Why not have something like WSDL for databases? Let´s call it DBDL. Or maybe we have it already and it´s RSD? Ok, that would be fine for me (for now). So why then is there no tool generating classes from RSD? (No, Typed Datasets don´t do the job.)
Let´s see, what do we have for Web Services:
-WSDL describes methods exposed by a service.
-WSDL describes the data passed to/from those methods.
-A proxy class is generated upon referencing a WSDL document.
-SOAP defines the wire format for messages passed to/from services.
-System.Net is the API behind a Web Service proxy class.
So why not deal with databases in a similar way? (At least in most cases.)
-DBDL could describe the "methods" exposed by a database, i.e. stored procs.
-DBDL could describe the data passed to/from those methods.
-DBDL could describe the data accessible by standard methods (SQL select, insert, delete, update), i.e. tables/views, relationships.
-Persistent classes could be generated from the DBDL, and their implementation could differ depending on the datasource or on the persistence technology.
-SQL would be the wire format for messages to the database.
-ADO.NET would be the API behind the persistent classes.

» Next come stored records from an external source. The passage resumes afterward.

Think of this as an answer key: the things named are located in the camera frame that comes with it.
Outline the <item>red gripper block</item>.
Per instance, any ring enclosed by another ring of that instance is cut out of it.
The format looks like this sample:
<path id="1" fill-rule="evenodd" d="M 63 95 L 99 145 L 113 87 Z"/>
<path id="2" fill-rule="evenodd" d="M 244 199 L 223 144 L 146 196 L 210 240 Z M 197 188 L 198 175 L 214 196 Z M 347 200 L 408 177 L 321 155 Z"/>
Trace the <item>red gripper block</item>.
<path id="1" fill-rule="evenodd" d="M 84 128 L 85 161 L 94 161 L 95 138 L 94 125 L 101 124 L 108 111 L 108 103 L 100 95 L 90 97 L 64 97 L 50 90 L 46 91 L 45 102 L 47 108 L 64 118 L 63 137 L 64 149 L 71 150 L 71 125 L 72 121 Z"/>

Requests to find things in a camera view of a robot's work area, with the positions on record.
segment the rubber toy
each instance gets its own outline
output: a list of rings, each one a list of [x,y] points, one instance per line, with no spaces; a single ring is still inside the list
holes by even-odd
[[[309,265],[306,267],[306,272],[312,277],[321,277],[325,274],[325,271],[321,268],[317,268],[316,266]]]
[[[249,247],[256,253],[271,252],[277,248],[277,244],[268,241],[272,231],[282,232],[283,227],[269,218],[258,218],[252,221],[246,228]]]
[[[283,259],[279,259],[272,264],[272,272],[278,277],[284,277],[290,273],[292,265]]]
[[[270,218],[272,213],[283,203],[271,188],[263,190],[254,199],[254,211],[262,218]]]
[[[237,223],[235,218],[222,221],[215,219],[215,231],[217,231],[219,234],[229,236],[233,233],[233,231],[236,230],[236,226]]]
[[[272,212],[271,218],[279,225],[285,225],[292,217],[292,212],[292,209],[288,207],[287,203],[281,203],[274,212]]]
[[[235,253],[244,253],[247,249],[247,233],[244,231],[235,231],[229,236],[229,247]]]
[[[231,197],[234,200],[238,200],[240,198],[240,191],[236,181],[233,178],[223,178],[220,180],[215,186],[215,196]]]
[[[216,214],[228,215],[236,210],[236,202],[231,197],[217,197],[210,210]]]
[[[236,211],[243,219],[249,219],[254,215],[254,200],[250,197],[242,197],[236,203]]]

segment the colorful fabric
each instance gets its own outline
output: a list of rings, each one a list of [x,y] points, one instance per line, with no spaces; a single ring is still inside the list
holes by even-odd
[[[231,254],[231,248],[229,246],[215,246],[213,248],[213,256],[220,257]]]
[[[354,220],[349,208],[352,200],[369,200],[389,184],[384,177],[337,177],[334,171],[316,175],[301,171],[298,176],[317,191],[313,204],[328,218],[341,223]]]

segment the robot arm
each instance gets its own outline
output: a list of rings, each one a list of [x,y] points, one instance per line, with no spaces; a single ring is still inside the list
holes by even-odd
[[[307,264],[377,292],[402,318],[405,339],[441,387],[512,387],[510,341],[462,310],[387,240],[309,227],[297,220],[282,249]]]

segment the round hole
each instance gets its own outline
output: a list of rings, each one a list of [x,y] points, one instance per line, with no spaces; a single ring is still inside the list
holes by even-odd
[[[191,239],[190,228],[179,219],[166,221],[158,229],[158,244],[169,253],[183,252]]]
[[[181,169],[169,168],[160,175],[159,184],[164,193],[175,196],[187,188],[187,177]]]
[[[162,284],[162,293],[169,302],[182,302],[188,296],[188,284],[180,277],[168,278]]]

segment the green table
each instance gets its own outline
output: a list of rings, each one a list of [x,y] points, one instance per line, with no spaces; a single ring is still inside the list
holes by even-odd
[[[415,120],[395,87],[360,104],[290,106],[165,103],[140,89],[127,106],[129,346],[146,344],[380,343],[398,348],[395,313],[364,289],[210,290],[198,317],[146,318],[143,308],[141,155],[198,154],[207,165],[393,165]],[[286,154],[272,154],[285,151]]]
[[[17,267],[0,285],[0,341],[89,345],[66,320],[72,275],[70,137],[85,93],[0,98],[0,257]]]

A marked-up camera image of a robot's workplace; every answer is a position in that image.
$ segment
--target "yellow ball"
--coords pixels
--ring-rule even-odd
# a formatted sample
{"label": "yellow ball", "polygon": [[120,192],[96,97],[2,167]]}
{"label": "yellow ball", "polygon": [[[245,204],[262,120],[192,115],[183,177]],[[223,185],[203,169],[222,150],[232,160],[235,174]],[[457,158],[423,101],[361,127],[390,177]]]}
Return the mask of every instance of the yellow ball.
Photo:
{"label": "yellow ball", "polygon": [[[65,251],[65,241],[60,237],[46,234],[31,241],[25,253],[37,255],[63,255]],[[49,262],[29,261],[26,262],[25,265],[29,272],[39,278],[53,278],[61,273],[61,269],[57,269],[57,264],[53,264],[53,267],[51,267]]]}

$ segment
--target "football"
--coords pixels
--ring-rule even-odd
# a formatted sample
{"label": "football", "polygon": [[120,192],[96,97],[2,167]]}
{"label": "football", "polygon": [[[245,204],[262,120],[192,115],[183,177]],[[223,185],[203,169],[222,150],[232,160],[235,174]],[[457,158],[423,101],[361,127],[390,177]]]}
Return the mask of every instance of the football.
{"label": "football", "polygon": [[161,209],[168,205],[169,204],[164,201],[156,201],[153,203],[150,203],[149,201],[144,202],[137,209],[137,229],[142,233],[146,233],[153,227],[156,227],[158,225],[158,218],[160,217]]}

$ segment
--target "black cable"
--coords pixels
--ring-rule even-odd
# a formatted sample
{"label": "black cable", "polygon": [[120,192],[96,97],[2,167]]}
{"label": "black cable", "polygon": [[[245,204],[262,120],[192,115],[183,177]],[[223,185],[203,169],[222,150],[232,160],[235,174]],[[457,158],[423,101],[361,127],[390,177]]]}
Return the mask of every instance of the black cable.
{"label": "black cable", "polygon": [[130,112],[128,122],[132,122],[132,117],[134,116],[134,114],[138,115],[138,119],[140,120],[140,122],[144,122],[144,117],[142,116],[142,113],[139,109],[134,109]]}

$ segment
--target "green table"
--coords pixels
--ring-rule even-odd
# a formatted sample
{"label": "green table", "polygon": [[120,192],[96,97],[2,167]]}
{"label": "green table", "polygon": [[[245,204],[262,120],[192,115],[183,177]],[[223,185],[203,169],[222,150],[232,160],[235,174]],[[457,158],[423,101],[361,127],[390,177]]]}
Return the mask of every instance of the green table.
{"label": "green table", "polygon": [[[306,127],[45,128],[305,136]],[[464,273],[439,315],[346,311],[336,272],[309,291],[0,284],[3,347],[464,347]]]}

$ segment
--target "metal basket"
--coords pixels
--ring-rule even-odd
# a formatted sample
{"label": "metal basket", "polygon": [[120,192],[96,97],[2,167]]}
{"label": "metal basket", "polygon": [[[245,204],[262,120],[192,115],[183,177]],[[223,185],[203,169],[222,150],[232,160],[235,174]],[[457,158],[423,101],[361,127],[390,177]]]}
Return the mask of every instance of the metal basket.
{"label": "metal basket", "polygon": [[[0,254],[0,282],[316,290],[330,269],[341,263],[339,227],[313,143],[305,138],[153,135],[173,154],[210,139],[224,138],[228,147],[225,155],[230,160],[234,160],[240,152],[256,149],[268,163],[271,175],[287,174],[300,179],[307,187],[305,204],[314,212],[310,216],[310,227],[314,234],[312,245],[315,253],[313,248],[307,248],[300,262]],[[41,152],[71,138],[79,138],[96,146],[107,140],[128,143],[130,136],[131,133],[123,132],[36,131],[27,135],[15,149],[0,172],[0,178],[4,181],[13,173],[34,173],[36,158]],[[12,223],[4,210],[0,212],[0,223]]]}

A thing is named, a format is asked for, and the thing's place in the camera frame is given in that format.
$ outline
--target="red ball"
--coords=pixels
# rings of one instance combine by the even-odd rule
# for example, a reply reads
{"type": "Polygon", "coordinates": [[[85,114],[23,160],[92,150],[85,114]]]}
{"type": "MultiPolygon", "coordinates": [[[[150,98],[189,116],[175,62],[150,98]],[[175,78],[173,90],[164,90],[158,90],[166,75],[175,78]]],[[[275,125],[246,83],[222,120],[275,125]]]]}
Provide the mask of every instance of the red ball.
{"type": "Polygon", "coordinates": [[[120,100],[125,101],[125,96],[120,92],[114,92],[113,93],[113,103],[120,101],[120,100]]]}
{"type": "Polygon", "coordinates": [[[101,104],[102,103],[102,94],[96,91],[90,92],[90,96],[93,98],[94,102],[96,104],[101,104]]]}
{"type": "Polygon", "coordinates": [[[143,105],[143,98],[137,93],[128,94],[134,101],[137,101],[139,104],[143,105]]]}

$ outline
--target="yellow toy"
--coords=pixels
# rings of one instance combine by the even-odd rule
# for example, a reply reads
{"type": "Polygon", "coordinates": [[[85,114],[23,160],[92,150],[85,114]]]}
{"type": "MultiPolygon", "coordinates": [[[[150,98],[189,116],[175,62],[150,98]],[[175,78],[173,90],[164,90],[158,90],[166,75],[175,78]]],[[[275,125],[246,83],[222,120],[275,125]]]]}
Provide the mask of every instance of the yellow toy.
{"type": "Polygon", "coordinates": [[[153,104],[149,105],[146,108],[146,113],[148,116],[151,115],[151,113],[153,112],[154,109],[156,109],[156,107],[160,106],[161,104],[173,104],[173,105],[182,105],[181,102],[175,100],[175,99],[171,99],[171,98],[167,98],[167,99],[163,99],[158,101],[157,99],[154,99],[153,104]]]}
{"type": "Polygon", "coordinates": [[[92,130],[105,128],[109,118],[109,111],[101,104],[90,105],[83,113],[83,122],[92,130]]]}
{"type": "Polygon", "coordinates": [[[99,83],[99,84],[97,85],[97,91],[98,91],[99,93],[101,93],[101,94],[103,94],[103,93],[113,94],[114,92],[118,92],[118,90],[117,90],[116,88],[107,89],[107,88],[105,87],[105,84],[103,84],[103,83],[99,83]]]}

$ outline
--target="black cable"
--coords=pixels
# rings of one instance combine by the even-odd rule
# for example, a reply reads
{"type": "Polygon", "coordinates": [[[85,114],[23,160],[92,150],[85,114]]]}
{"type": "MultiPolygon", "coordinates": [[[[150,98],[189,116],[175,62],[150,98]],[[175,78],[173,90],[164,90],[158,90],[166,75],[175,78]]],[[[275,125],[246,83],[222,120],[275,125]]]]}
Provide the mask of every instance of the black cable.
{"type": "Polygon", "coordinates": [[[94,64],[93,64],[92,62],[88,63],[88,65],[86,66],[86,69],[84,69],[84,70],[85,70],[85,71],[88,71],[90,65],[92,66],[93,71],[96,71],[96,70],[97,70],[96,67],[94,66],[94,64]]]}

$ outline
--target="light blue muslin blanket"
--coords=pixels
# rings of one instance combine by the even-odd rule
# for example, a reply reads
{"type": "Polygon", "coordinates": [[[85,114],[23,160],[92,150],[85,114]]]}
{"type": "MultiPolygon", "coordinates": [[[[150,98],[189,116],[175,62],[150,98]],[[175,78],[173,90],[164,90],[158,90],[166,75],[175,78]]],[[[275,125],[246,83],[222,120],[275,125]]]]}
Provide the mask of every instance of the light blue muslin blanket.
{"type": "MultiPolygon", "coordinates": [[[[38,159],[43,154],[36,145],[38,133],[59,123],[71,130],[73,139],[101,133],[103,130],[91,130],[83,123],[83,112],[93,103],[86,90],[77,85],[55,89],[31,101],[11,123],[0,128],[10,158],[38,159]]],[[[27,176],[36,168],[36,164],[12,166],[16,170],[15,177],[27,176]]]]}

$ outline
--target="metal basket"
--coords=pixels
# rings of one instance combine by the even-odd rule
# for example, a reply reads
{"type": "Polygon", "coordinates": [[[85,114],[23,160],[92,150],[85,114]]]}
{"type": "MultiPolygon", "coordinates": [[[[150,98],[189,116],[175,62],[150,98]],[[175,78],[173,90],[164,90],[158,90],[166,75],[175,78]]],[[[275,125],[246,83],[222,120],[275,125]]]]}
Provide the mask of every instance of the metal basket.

For the same db schema, different DBDL documents could be written, depending on what a DBDL consumer needs to do with the database.
With Web Services nobody wants to link an arbitrary existing class to a Web Service. Instead Web Service proxy classes have just this single purpose of communicating with the remote service. Nobody really cares about their implementation or which class they derive from.
Why should it be different for database access? Why would I want to persist an arbitrary existing class? (Of course there are scenarios where you want/need to do it. But many, many developers will never encounter them.) So I think, generating persistent classes from DBDL would be perfectly fine.
Of course in the end DBDL would not be enough. There still is the question of the persistence API (e.g. what method to call on which object to persist an object?). But I think, that´s easy to solve.
So what I´m looking for is simplicity. I´m a friend of Occam´s Razor. So less entities is better than more. If there is an established programming model to bind to functionality, then why not use it for databases too? Why not view databases as a kind of service? Since we´re not talking about scenarios where cursors are needed, but disconnected data handling, a table definition or a SQL select statement is nothing more than a definition of a collection of objects of a certain type, e.g.
select customerid, companyname from customers ...
can be expressed as
class customers
public customerid as string
public companyname as string
end class
class customersCollection
implements IList
...
public property item(index as integer) as customers
...
end property
...
end class
Quite a few O/R mapping tools are of course doing a great job - but (as far as I know) they still make database access something very special. Of course, there needs to be a special API, persistence is not transparent, but getting to the point when I can start programming in a strongly typed manner against a certain database still takes very long.
So my bottom line is: Not all our tools need to change. But our view of how to work with databases.
Maybe it´s not a large step, but still, I think, some step(s) need to be taken.
PS: By the way, one of my premisses is, that there are several kinds of database access needs/strategies. Some things can only be done with serverside cursors, for example (e.g. reporting on huge amounts of data). Some things, on the other hand, can be done in a disconnected manner by caching data (e.g. with DataSet). I´m concerned with the latter, which makes up a large part of many business applications. The former does not need an object oriented access to data.
Another of premise of mine is, that O/R mapping should not try to accomodate any and all existing database schemas. O/R mapping should limit itself to a number of structures/patterns. If, then, for some reason (e.g. performance) a database needs to go beyond them, it cannot be handled/mapped to objects. Or to say it the other way round: databases to be O/R mapped to objects should adhere to some rules (e.g. every single table has an explicit surrogate primary key). Since rules for database modelling are not new (we all know normalization rules), a couple of more rules should not appall db modellers.